I recently saw a conversation between two people on social media. One is often outspoken about their Christian beliefs. That person began the conversation by writing a post angrily condemning people who are of a different political persuasion. Many people responded with supportive comments, but one person disagreed, confronting the Christian writer. I don’t know for sure, but I wonder if that other person would not consider themself a Christian. Let’s call them an agnostic. The agnostic responded to the Christian, writing a kind and gracious response saying that the Christian person’s words were hurtful and mean. The Christian responded back sharply accusing the other person of trying to shut down their free speech. The agnostic responded again simply saying that the Christian came across very hurtful and mean.
I ask you, which one sounds more like a person who has received reconciliation with God, evidence by the Fruit of the Spirit of God flowing from their lives?
As you consider an answer to that question, I want you to think about worship services. How long is your church’s worship service? When I preached this sermon, it was about 35 minutes long. Add in the prayer, the musical worship, and fellowship, and my congregation has something like 75-90 minutes together on Sunday. Is that enough time and emphasis for us to reorient our lives on the mission of God? Or does the deluge of other stuff we give attention to throughout the rest of the week impact us far more? A one to one-and-a-half hour worship service pales in comparison to the amount of time most of us spend watching TV each week. Or reading books, emails and articles. Watching movies or scrolling through social media. Is it possible that we are being refocused more by the other influences in our lives, but we are unaware of how much those other influences are shaping our thinking?
I think it is highly possible, and I suspect the social media conversation I mentioned at the beginning of this post is evidence. I know the Christian person attends church worship services quite frequently, and yet their social media post and responses were unbecoming of a follower of Christ. What gives? Is it possible that though the Christian would believe they are a true follower of Jesus, it was actually the agnostic who was more genuinely Christian?

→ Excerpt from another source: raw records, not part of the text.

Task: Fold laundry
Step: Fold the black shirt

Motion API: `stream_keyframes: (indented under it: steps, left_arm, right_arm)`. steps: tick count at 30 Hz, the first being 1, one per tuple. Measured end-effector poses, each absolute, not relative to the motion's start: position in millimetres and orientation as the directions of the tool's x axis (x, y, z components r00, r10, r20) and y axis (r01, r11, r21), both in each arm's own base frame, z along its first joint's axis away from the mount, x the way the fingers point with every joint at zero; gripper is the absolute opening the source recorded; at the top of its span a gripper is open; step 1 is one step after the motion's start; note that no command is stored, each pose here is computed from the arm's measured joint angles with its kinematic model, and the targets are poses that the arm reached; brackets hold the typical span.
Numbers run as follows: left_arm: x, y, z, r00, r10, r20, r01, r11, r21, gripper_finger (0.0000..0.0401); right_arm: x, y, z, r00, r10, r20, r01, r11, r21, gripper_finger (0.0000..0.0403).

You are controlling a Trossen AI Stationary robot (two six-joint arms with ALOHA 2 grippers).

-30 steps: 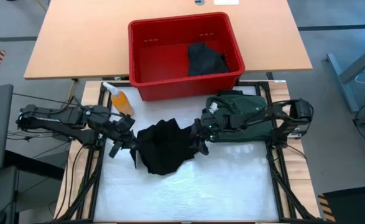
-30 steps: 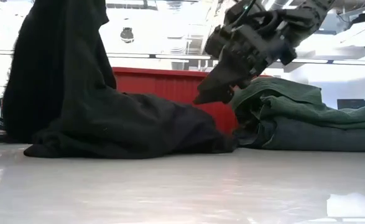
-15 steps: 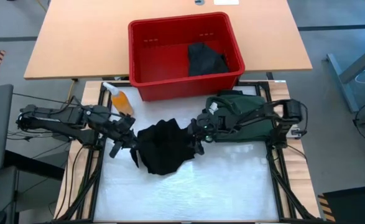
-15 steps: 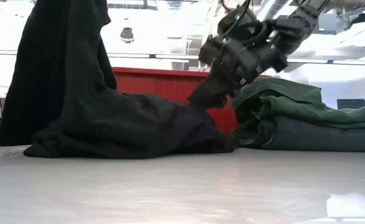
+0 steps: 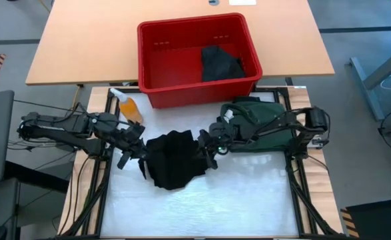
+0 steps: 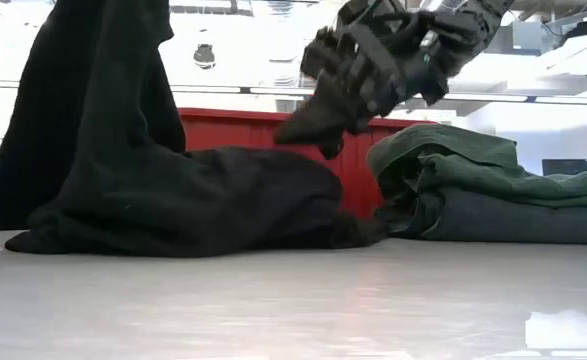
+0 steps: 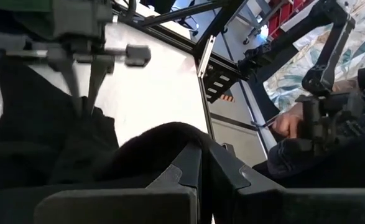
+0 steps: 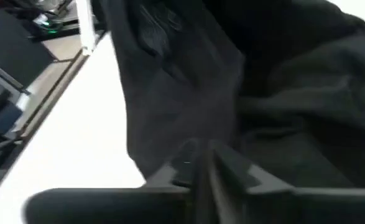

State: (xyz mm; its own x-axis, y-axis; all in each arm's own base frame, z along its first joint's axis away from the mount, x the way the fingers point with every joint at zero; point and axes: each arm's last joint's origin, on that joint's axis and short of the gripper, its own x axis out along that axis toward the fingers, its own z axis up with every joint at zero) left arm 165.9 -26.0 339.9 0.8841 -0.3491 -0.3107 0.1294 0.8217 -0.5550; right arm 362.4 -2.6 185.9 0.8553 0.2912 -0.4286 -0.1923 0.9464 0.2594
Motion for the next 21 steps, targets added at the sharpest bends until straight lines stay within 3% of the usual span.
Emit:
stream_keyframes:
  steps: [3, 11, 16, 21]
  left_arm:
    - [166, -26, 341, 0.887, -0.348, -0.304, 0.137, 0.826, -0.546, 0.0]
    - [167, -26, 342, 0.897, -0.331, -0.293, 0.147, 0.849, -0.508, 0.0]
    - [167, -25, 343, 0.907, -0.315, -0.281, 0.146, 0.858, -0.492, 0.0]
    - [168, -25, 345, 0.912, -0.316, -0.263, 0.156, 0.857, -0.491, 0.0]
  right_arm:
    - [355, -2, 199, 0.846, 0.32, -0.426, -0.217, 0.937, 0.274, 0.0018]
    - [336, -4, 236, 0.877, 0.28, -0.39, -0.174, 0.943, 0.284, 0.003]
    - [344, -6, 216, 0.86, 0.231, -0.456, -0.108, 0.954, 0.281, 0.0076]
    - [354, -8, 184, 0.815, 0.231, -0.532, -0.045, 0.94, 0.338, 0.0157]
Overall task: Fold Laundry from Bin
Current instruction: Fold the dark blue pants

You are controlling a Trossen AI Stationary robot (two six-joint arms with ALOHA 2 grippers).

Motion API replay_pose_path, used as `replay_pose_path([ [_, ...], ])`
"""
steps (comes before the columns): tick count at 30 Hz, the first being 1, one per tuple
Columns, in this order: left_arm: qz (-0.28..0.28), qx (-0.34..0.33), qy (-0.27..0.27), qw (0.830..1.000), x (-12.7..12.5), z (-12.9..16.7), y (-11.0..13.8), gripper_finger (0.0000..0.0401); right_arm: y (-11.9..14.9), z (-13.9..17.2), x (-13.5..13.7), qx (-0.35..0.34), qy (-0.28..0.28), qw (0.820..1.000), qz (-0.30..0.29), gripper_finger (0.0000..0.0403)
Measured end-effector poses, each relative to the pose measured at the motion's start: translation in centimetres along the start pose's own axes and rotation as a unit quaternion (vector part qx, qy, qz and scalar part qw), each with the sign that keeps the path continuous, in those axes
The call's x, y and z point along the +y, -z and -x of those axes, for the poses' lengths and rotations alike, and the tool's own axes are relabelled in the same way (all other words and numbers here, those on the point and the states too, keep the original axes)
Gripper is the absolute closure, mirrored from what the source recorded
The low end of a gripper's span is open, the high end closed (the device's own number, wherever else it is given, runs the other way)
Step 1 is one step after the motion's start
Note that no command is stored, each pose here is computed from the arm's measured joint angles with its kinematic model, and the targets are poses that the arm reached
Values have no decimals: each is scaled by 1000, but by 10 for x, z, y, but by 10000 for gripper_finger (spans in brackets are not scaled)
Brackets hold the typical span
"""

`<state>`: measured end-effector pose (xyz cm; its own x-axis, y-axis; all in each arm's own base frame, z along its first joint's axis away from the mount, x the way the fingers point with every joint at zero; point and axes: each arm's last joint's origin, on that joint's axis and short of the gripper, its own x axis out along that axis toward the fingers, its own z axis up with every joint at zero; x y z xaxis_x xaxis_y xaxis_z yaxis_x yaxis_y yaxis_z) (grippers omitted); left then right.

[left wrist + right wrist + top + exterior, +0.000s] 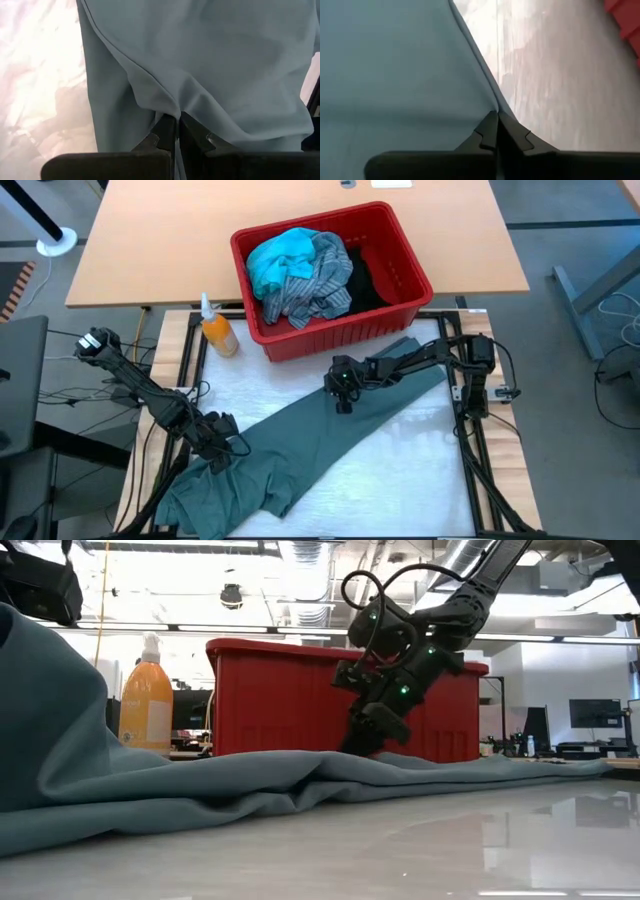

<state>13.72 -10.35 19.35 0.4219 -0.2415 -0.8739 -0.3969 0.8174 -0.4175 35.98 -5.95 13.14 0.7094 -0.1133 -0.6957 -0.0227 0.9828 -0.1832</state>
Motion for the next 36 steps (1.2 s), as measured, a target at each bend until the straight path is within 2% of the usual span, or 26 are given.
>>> replay_pose_path([
  [4,-1,2,1,1000,0,0,0,401,-1,2,-1,-1,6,1000,-13,319],
  [8,-6,5,2,1000,0,0,0,401,-6,12,-7,-9,13,998,-61,275],
  [13,0,7,-2,1000,1,0,1,401,-21,46,-13,-24,16,994,-105,228],
  [17,4,16,-17,1000,4,0,2,394,-19,81,-11,31,-6,985,-169,209],
  [21,-9,25,-23,999,5,0,3,359,9,101,-2,117,-9,966,-229,208],
  [24,-18,32,-34,999,7,0,4,324,33,112,6,143,-10,952,-269,214],
  [27,-16,39,-48,998,10,1,4,292,57,124,15,148,-6,937,-315,222],
  [30,-31,49,-50,997,9,6,1,268,78,136,19,140,26,921,-362,231],
  [36,-39,57,-82,994,12,23,-12,251,116,153,23,139,95,878,-448,245],
])
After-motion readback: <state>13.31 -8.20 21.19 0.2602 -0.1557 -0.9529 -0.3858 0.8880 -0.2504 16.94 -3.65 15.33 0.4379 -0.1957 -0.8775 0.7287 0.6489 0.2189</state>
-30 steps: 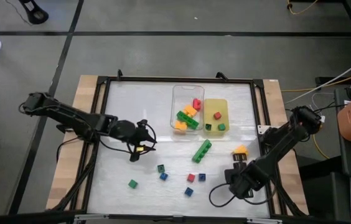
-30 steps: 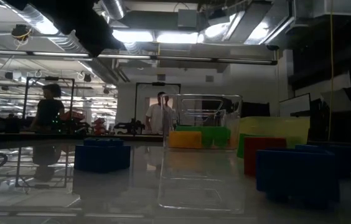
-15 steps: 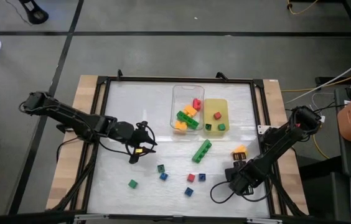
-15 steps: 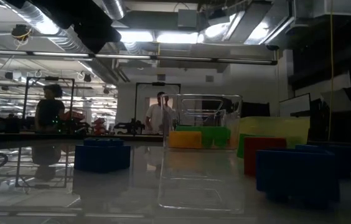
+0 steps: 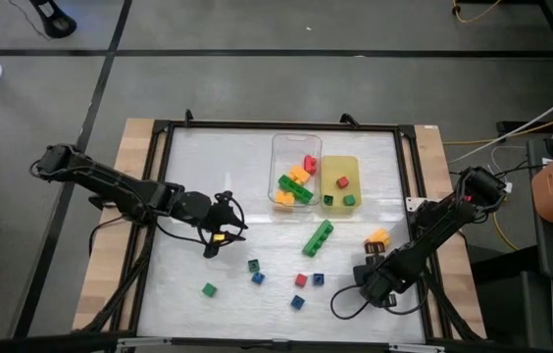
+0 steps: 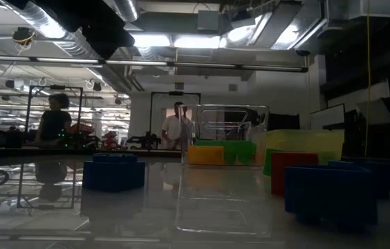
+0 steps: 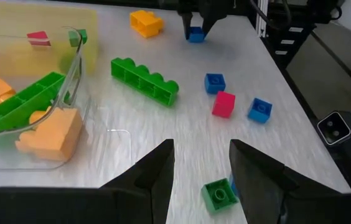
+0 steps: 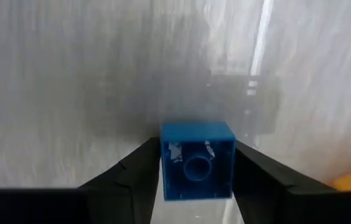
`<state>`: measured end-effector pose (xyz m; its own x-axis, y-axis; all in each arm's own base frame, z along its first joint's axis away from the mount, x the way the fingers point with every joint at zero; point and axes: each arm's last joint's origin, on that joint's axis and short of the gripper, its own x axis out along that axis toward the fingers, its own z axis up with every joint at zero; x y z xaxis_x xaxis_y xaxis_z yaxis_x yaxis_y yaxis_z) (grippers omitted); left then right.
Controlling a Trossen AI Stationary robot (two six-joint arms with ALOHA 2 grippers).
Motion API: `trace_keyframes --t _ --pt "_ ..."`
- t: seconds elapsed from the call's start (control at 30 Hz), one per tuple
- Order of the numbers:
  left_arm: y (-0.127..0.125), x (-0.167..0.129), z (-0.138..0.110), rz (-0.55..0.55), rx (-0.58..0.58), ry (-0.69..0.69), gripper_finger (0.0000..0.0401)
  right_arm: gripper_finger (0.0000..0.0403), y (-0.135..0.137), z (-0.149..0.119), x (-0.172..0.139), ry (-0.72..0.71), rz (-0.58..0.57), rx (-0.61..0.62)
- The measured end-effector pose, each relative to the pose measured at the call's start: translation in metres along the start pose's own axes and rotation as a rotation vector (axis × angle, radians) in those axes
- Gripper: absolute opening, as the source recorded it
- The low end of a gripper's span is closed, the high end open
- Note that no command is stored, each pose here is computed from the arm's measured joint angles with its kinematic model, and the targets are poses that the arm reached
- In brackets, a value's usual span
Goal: Sort blocks by size
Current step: Put the small blue game piece into the yellow bin
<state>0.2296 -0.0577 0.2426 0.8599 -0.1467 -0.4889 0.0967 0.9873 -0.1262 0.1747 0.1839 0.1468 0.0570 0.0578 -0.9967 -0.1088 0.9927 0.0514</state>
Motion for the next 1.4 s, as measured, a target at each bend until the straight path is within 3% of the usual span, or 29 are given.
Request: trace_keyframes --t 0.17,0.3,0.4,0.57,0.77,0.97,1.23,1.4 --pt "0.000 0.000 0.000 0.000 0.000 0.000 0.0141 0.0135 -0.001 0.002 0.000 -0.030 -0.013 0.039" --pt "0.000 -0.001 0.000 -0.001 0.000 -0.003 0.0141 0.0133 -0.007 0.016 -0.003 -0.102 -0.020 0.082" --pt "0.000 -0.001 0.000 -0.001 0.000 -0.002 0.0141 0.0134 -0.014 0.035 -0.015 -0.201 -0.078 0.081" --pt "0.000 -0.001 0.000 -0.002 -0.060 0.001 0.0141 0.0152 -0.037 0.064 -0.042 -0.263 -0.243 -0.020" --pt "0.001 -0.001 -0.004 0.006 -0.108 0.044 0.0141 0.0139 -0.080 0.086 -0.073 -0.184 -0.437 -0.101" --pt "-0.003 -0.002 -0.013 0.006 -0.098 0.129 0.0141 0.0148 -0.125 0.091 -0.089 -0.054 -0.553 -0.098" --pt "-0.017 -0.004 -0.020 -0.033 -0.095 0.177 0.0141 0.0152 -0.173 0.089 -0.092 0.057 -0.574 -0.070" --pt "-0.024 -0.006 -0.021 -0.061 -0.075 0.184 0.0141 0.0153 -0.197 0.087 -0.093 0.076 -0.573 0.014"
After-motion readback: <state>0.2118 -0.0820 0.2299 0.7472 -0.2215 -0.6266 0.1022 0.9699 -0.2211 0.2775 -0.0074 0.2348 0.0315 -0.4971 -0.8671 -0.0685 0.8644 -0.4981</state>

I ask that because this week we’ve been talking about Paul’s description of reconciliation in his letter to the Christians in a town called Colosse, located in the First Century Roman Empire. In Colossians 1:20-23, starting here, we’ve heard Paul’s world-changing message that God has gone to great lengths to bring reconciliation between himself and all humanity. But so what? If we rarely think about that, to the point where the message of reconciliation has no or little affect on our lives, what does it matter? While it should matter, is it possible that we have allowed other lesser things to get in the way?
Perhaps. So how should the truth of reconciliation between God and humanity affect our thinking? Paul tells us as he continues in verse 23, where he writes, “…if indeed you continue in your faith, established and firm, not moved from the hope held out in the Gospel. This is the gospel that you heard and that has been proclaimed to every creature under heaven, and of which I, Paul, have become a servant.”
This is right in line with what Jesus taught back in Matthew 7. Remember the people who thought they were shoo-ins to the Kingdom of God, and Jesus says, “I never knew you”? Well, what does Jesus say about how people can know God? In Matthew 7, verse 21 he says, “Only he who does the will of my father in heaven will enter the Kingdom of Heaven”
In other words, we can think we have the right beliefs, but if those right beliefs don’t lead to right actions, something is missing. What is missing is our embrace of the reconciliation God offers us, a reconciliation that transforms us inwardly into people from whom naturally flow the deeds of the will of God.
This is what Paul is describing in Colossians 1, verse 23: People who remain steadfast in the faith. People who are not shaken, but who instead, people who live lives that are consistent with the heart of God.
Paul is referring to people who hold fast in belief and in deed. See how this connects to verse 21 where the mind and the actions, the entire being of the person, is in need of reconciliation? So also the entire being of the person is expected to hold fast to the faith.
God does the work of reconciliation, and it is our choice to enter in that reconciliation. He doesn’t force us. Furthermore, once we have entered into a reconciled relationship with him, it is our choice to remain in it. It seems to me that there is no better place to be! So, how are you doing in your relationship with God. I wonder if any of us need to re-enter the reconciliation?
God has already taken a massive step toward you. What will it look like for you to receive him? What will it look like for you to help others receive him?